Phil and Sandy drove down to Sam’s office, an hour and a half from their home in Pennsylvania, to pick up the thin but otherwise unharmed Golden girl. What an adventure she had taken them all on. Judy Breuer, Darla’s breeder, called Sam on the way home to thank her and congratulate her on her excellent service. “You need to be better advertised!” she told Sam. “I didn’t even know that pet-trackers existed much less how to get in touch with one in an emergency.” She assured Sam that she would keep her contact information handy, just in case she or anyone else she knew ever lost a pet again. “We will definitely be sending you a better expression of our gratitude very soon by mail for all of your hard work and your expenses.” “We appreciate what you’ve done more than words can say.”

Sam and Laura were just glad to have reunited the little runaway with her owners, for that is truly the greatest reward of all.


Sam Connelly has been a friend to the Land of PureGold for many years now. She actually won Fourth Place in our Treasured Golden Bonds Storywriting Contest, with her entry: "Emilee, The Throw Away Dog"

Emilee - The GRREATest Gift!Sadly, Emilee recently left Sam's side, having earned her Golden wings on June 30, 2006. The following was written a mere five days before.

"My dear friend, SAR partner and companion, Emilee, has been diagnosed with pancreatic cancer. At 12-years-old she was spunky and playful until last weekend when she became very lethargic. She did her last therapy-dog event at Port Discovery children's museum on Saturday and was exhausted afterward. She refused to eat that evening and the next morning so I made an appointment at the vet. He did blood work and x-rays and then explained very gently and caringly how quickly this form of cancer progresses. She will probably only be with us for a couple of weeks or so as she now needs help to go outside and has to have several small meals a day to keep her blood glucose up. He has prescribed Prednisone for her to make her more comfortable.

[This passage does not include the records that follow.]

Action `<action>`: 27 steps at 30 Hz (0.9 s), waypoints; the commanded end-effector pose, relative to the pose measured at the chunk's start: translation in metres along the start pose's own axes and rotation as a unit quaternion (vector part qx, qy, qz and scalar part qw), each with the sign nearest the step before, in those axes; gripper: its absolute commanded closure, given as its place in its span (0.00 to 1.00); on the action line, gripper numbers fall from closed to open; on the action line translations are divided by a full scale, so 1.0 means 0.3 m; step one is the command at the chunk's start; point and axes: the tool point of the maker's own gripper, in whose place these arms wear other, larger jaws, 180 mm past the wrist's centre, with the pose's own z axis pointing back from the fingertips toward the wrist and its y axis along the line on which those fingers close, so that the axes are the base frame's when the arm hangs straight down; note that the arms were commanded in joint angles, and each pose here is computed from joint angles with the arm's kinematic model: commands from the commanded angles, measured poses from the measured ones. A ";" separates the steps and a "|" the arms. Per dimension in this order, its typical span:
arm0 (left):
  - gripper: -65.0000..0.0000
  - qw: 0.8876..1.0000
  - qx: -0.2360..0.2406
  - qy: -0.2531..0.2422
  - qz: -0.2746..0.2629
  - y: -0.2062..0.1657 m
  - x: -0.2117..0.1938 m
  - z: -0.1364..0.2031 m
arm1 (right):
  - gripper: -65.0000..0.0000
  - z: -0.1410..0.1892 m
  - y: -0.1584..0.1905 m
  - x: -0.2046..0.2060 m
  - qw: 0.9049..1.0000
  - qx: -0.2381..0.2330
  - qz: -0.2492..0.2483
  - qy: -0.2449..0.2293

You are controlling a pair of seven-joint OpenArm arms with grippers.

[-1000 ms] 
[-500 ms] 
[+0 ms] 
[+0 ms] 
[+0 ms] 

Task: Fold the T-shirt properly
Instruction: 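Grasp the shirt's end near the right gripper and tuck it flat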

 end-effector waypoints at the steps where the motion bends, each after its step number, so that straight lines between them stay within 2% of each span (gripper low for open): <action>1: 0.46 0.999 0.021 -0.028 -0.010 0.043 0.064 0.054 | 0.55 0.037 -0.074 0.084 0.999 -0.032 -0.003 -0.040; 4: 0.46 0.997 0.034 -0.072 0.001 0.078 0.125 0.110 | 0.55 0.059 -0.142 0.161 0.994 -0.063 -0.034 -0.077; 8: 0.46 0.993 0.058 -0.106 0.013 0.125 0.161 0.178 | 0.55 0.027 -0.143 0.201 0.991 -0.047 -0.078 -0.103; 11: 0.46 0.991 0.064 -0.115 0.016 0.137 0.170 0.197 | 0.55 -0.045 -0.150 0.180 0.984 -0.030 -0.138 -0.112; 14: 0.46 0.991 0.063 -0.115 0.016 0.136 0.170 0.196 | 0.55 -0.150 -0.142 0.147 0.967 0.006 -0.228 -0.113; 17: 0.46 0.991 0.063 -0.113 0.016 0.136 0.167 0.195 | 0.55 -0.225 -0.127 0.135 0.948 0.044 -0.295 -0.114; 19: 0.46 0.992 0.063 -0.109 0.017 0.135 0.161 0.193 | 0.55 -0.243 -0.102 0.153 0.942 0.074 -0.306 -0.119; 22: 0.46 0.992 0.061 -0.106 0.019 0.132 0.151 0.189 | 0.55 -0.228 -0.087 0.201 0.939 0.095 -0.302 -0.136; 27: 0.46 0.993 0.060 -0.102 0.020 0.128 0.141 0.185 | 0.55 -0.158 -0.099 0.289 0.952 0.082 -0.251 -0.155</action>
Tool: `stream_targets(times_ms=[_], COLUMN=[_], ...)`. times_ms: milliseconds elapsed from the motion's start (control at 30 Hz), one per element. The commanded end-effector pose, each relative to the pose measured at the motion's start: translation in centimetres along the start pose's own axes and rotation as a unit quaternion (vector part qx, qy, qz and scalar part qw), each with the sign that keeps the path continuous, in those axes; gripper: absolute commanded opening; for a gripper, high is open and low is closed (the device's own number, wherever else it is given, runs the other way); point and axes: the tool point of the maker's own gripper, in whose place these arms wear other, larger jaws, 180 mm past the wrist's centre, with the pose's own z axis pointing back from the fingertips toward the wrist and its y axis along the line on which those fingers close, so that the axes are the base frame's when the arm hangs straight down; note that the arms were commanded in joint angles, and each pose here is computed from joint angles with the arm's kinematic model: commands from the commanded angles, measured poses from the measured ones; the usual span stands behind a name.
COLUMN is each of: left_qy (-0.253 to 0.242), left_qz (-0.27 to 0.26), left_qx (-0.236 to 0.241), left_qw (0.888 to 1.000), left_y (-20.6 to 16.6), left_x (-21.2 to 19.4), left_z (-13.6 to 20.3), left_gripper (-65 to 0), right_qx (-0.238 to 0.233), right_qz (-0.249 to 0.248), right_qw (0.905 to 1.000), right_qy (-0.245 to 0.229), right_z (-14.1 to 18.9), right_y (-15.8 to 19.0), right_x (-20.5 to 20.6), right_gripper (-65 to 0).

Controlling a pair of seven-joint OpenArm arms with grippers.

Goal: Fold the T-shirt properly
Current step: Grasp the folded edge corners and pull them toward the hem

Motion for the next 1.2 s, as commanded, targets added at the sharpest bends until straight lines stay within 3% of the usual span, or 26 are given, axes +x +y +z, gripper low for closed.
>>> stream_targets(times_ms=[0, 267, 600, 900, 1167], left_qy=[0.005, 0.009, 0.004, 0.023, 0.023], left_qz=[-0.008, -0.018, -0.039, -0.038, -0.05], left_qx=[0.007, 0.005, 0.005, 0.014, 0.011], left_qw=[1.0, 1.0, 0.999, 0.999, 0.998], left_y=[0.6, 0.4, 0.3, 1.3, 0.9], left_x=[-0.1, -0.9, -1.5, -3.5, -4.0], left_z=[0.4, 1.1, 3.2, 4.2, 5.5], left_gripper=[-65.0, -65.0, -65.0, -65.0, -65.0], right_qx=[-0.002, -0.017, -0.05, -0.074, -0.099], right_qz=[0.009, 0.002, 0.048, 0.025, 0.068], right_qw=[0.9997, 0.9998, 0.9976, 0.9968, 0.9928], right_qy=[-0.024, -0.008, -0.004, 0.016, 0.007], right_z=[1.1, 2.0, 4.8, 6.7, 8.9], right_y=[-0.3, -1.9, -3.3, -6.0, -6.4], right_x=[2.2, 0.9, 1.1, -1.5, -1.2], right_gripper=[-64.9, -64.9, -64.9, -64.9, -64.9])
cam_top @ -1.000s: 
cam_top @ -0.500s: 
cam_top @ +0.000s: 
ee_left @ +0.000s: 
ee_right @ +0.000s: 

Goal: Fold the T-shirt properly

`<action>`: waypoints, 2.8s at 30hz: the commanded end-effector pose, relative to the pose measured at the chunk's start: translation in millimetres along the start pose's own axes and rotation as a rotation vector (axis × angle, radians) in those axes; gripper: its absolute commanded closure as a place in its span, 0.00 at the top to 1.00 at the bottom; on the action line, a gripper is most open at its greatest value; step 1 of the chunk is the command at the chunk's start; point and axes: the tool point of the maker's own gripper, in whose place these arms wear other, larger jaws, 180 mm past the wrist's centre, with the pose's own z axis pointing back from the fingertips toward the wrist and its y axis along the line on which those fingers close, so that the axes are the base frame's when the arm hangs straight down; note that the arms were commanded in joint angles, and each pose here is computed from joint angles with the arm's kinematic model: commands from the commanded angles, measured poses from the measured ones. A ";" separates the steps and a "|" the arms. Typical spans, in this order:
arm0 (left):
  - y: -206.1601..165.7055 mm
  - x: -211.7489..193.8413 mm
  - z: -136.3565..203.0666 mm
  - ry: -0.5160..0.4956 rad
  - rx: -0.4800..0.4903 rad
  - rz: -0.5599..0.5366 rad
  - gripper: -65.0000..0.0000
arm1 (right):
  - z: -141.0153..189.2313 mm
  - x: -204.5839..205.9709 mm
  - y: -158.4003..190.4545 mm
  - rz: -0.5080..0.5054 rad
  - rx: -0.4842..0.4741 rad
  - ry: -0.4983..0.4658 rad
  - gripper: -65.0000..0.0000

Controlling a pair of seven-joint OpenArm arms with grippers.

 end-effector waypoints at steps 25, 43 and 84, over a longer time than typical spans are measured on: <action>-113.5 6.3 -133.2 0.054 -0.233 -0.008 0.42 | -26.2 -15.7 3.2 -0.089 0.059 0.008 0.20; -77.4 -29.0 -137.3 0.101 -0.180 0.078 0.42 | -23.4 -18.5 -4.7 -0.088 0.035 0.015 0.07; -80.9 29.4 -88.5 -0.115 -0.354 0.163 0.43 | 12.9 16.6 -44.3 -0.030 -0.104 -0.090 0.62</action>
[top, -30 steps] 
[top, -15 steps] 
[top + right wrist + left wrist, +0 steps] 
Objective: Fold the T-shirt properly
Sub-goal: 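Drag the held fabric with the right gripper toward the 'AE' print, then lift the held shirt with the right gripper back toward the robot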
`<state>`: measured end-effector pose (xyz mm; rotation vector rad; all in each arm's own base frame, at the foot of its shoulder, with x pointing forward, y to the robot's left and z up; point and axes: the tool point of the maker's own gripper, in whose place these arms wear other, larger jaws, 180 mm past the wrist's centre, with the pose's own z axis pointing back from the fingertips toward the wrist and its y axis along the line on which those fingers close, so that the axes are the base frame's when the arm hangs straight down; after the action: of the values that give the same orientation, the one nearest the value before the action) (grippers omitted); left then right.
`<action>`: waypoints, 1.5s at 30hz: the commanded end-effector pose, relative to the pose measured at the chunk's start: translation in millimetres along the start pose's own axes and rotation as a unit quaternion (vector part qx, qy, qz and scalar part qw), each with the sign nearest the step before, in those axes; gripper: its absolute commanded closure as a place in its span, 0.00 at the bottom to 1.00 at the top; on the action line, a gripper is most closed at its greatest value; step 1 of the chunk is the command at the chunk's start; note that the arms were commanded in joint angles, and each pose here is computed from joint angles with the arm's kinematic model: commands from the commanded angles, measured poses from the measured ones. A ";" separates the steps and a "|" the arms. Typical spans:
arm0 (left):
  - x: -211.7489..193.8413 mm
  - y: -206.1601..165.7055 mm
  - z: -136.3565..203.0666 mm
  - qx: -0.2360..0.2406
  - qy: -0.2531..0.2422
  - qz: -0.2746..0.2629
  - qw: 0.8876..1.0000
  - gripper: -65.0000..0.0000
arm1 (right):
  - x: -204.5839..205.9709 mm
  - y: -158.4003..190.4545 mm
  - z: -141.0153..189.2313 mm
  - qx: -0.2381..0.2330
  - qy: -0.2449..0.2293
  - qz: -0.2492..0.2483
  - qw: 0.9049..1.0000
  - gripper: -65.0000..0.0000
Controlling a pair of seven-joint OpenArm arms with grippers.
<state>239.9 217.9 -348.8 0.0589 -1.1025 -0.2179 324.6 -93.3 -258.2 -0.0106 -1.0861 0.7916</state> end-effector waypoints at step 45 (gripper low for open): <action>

I am very fortunate that I have a job where I can take her with me everyday. She still enjoys being at our waterfront office where she can watch the ducks, herons and geese in the yard. I know she has made many friends out in the world between her search and rescue work and her therapy work as well as being an outstanding ambassador for GRREAT and the Golden Retriever breed. I just wanted our friends to know that her story is coming to an end though she will never be forgotten.